On to their opponent last week, Manchester United of the English Premier League. Holy franchise! When I was driving to the game through downtown Seattle, my wife and I were completely dumbstruck by how many Man U fans were everywhere. I am pretty confident that most of these fans did not travel all of the way from the UK to come to this game. (Although the Sounders are a big deal here in Seattle, they are a tiny minor league team compared to Manchester United. I'm sure most people in the city of Manchester probably had no real idea or care that their team was doing some "training" stateside … and this was only training to the Red Devils.) No, I found out at the game that Manchester United is the biggest worldwide team for sports-branding. They make the Yankees and Lakers merch sales seem like lunch money.

Now on to the game and the subject of "friendlies."

I'm not sure that I got the point of this game. Or, was there supposed to be one? The Sounders are in the middle of a season where they are fighting the mighty L.A. Galaxy for the top spot in the MLS's Western Conference. The Sounders played their starters for only the first half, putting up a pretty good fight actually. Seattle trailed 1-0 after 45 minutes, and it could have been a great way to provide a boost for the rest of the MLS season with a win or draw with Man U.

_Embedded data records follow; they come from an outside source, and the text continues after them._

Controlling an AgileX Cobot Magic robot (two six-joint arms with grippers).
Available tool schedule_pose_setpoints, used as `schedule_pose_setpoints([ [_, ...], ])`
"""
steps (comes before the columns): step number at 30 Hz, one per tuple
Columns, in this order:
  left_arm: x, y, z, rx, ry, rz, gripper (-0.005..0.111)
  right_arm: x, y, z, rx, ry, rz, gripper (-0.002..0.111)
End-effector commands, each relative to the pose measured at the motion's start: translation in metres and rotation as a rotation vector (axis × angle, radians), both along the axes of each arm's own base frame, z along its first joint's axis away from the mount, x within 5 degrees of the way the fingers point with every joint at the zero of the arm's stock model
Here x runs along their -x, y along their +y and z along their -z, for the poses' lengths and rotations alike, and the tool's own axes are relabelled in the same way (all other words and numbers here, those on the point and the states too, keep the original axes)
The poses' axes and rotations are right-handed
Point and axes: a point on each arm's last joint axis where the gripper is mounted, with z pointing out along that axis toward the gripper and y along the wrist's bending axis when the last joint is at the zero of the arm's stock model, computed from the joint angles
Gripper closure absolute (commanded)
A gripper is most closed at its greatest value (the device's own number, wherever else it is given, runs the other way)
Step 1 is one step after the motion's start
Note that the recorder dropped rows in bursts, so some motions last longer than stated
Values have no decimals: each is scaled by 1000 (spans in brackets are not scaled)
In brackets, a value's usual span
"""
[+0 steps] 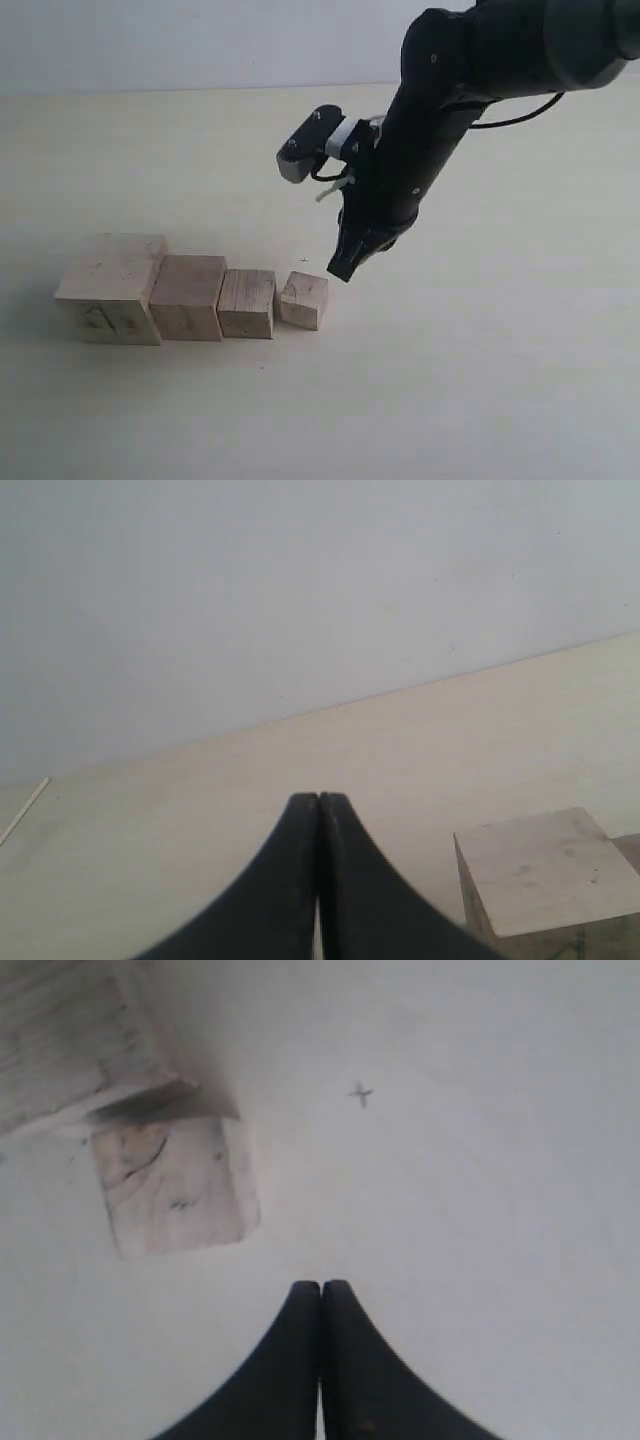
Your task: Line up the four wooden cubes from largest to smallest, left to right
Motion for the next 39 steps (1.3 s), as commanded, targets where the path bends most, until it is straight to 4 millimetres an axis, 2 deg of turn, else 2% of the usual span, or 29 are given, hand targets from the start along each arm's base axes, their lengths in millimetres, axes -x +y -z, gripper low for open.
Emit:
schedule_pose_setpoints([
  [1, 0, 0, -1, 10, -10, -3, 107, 7, 0, 27, 20, 119, 9, 108],
  [4, 0, 0, -1, 10, -10, -3, 107, 10, 10, 39, -39, 154, -47, 108],
  [10, 0, 0, -1, 10, -10, -3, 107, 13, 29, 40, -100, 46, -90, 108],
  [17, 0, 0, -1, 10, -10, -3, 107, 14, 28, 41, -82, 41, -110, 108],
  [20, 0, 0, -1, 10, -10, -3, 107, 15, 23, 33, -36, 32, -136, 108],
  [23, 0, 0, -1, 10, -10, -3, 107, 12, 13, 11, 26, -53, -89, 108],
  [26, 0, 0, -1, 10, -10, -3, 107, 9, 1, -26, 49, -172, 1, 108],
  [31, 0, 0, -1, 10, -10, -3, 107, 25, -23, -106, -108, -348, 173, 108],
  [35, 0, 0, -1, 10, -10, -3, 107, 58, -54, -155, -331, -482, 256, 108],
  [37, 0, 0, -1, 10, -10, -3, 107, 88, -82, -161, -447, -552, 273, 108],
  [38, 0, 0, -1, 10, -10, -3, 107, 108, -100, -156, -502, -577, 281, 108],
  [39, 0, 0, -1, 10, -10, -3, 107, 119, -110, -151, -530, -587, 286, 108],
])
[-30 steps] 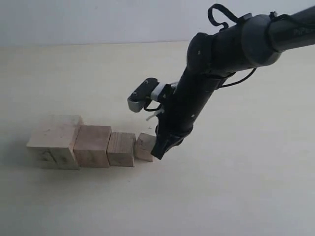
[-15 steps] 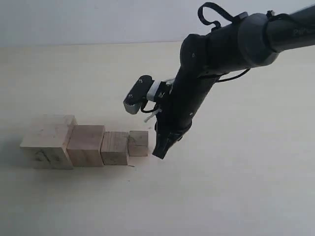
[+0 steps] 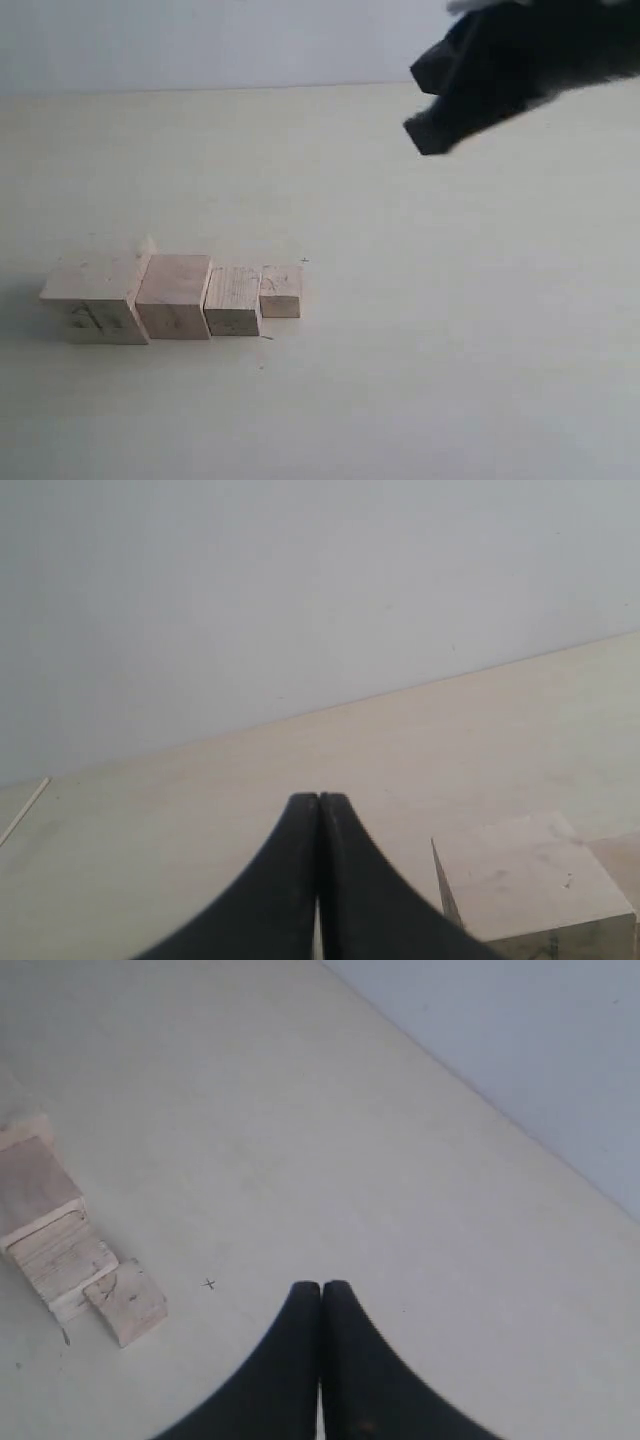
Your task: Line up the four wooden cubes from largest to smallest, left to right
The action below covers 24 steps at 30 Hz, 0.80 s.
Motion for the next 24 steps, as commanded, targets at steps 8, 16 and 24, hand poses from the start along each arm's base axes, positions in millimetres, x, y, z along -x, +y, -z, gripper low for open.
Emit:
schedule_pose_setpoints([
  [8, 0, 0, -1, 10, -10, -3, 107, 117, -111, 96, -439, -202, 50, 108],
  [16, 0, 0, -1, 10, -10, -3, 107, 137, -130, 122, -539, -291, 43, 108],
  [24, 0, 0, -1, 10, -10, -3, 107, 139, -132, 120, -527, -340, 23, 108],
])
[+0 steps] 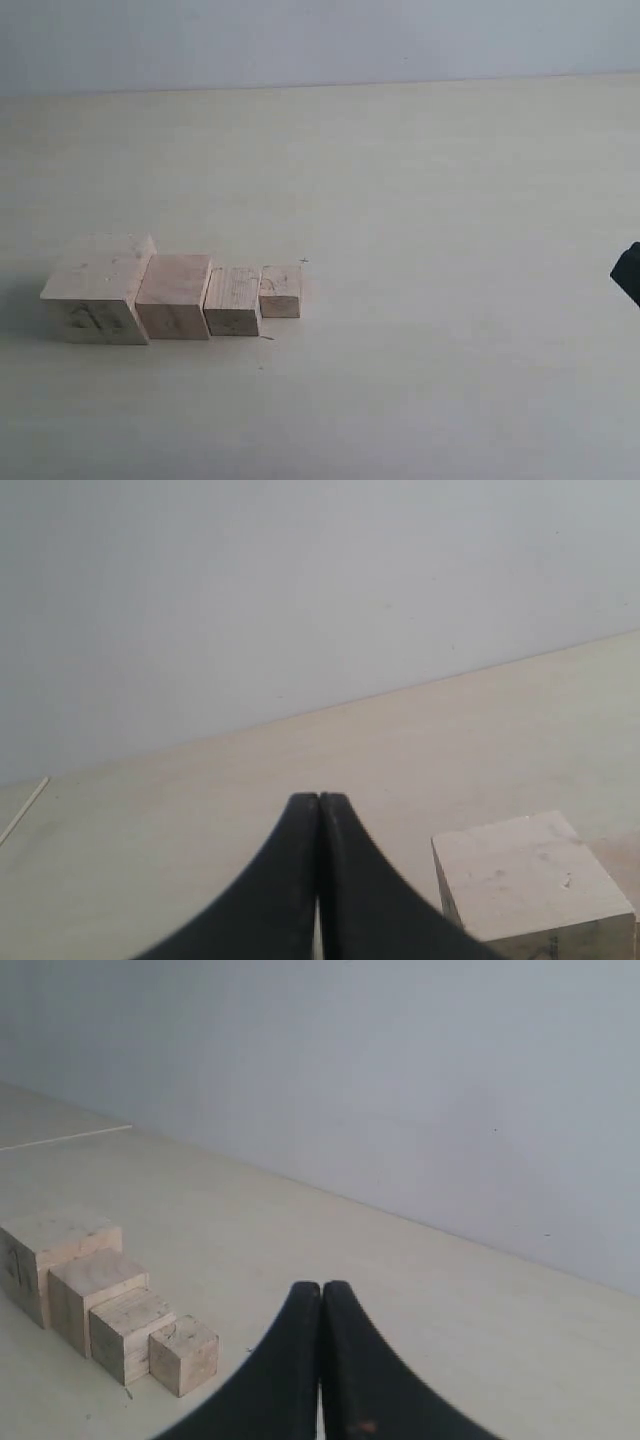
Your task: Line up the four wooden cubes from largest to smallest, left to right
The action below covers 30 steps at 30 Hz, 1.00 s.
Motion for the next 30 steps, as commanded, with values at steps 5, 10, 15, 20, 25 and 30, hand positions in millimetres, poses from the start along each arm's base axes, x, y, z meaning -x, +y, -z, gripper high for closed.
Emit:
schedule_pose_setpoints([
  [5, 0, 0, -1, 10, -12, -3, 107, 0, 0, 1, 13, -16, -2, 108],
  [10, 0, 0, -1, 10, -12, -3, 107, 1, -1, 0, 4, -26, 4, 108],
  [15, 0, 0, -1, 10, -12, -3, 107, 0, -15, -5, -49, -88, 179, 108],
  [20, 0, 0, -1, 10, -12, -3, 107, -3, -31, -9, -135, -100, 444, 108],
  [25, 0, 0, -1, 10, -12, -3, 107, -5, -37, -5, -138, -57, 559, 108],
  [30, 0, 0, -1, 10, -12, -3, 107, -5, -36, 1, -105, -1, 558, 108],
])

But, no, we pulled the starters after the half and Man U went on to school the hapless bench while winning 7-0. If you're not going to take it seriously by putting the most competitive lineup on the field for 90 minutes, then why play your starters in at all and risk injury to a star player in a game that makes no difference? Am I missing something here? I may be a soccer neophyte, but I know enough about sports to appreciate when a team is giving its best to win, as opposed to an egalitarian approach better suited for an under-9 soccer league.

I guess I will hear about that point from you readers, "friendly" or otherwise.

I must say, though, that the environs at this match were so much more friendly and calm than Seahawks games. Of course, I don't really seek out friendliness at an NFL game.

But MLS is different, and should be celebrated as such. There really just is no comparison to the "traditional" American sports-triumvirate of football, baseball and basketball. Just as those sports and their rules and fans are different from one another, so too is soccer here in the United States. I actually now kind of dig it.

*

McKagan's Playlist

The Life asked our columnist Duff McKagan to give us some music recommendations. Here's what he had to say:

New music is all good and fine, but it is just as important to have a little bit of knowledge of what has happened before this day in music. Sure, we all know about Led Zeppelin, Aerosmith, and The Rolling Stones, but what about Sweet?

In the 1970s, England burst again upon the global rock scene with a whole new sub-genre called "Glam-Rock." T. Rex and David Bowie were the best known from this era, but Sweet were just as important in how many future bands they would influence.

In 1976, Sweet broke away from their bubble-gum past and wrote and self-produced "Give Us A Wink" (Amazon), a hard rock forebearer to bands such as Motley Crue and Kix.

"Action" from "Give Us A Wink" -- Listen to the words. The subject-matter is too R-rated for PG-rated ESPN. A great hard rock song no doubt, though.

"Yesterday's Rain" from "Give Us A Wink" -- An almost Badfinger-esque quality to songwriting. If you haven't heard Badfinger, go there next. It's a good thing.

"Healer" from "Give Us A Wink" -- It seems like this song has been ripped of in one way or another by so many bands later on. Imitation is the best form of flattery, they say.